What the exercise asks
Transcribe exactly the lines that begin the material and continue through the line containing "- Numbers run". Leave out whatever follows.

Dataset extract
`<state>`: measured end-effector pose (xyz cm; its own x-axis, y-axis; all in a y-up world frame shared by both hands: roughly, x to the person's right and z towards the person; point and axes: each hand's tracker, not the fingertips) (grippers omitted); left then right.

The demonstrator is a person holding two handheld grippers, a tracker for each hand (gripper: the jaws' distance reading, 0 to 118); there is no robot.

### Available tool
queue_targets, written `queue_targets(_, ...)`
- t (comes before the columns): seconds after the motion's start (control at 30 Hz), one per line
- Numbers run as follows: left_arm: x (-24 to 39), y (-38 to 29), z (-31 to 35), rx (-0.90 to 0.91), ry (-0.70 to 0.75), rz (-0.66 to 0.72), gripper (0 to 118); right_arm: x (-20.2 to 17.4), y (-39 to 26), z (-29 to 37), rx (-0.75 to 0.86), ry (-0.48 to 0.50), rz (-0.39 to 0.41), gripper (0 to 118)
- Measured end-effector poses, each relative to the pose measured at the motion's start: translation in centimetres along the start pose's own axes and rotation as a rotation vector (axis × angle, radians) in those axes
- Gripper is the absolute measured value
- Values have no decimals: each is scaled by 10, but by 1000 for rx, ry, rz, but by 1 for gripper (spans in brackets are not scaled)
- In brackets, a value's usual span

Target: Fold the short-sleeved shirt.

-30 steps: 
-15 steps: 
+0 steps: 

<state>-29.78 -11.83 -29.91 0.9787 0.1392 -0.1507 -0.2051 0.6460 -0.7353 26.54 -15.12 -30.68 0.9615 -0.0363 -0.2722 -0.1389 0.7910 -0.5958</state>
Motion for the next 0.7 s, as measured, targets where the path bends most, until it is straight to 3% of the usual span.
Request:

Solution to this exercise
`<state>`: measured end-effector pose (xyz cm; its own x-axis, y-axis; all in a y-up world frame shared by both hands: roughly, x to the person's right and z towards the person; point and axes: each hand's tracker, not the fingertips) (grippers omitted); left then right.

The demonstrator is a person holding two handheld grippers, a tracker for each hand (gripper: the jaws' distance reading, 0 to 118); there is no robot.

### Available tool
queue_targets, written `queue_targets(_, ...)`
- t (comes before the columns): seconds after the motion's start (control at 30 Hz), one per line
- Numbers run as follows: left_arm: x (-24 to 39), y (-38 to 29), z (-31 to 35), rx (-0.90 to 0.91), ry (-0.70 to 0.75), rz (-0.66 to 0.72), gripper (0 to 118); right_arm: x (-20.2 to 17.4), y (-39 to 26), z (-29 to 37), rx (-0.75 to 0.86), ry (-0.48 to 0.50), rz (-0.39 to 0.41), gripper (0 to 118)

The answer contains nothing further.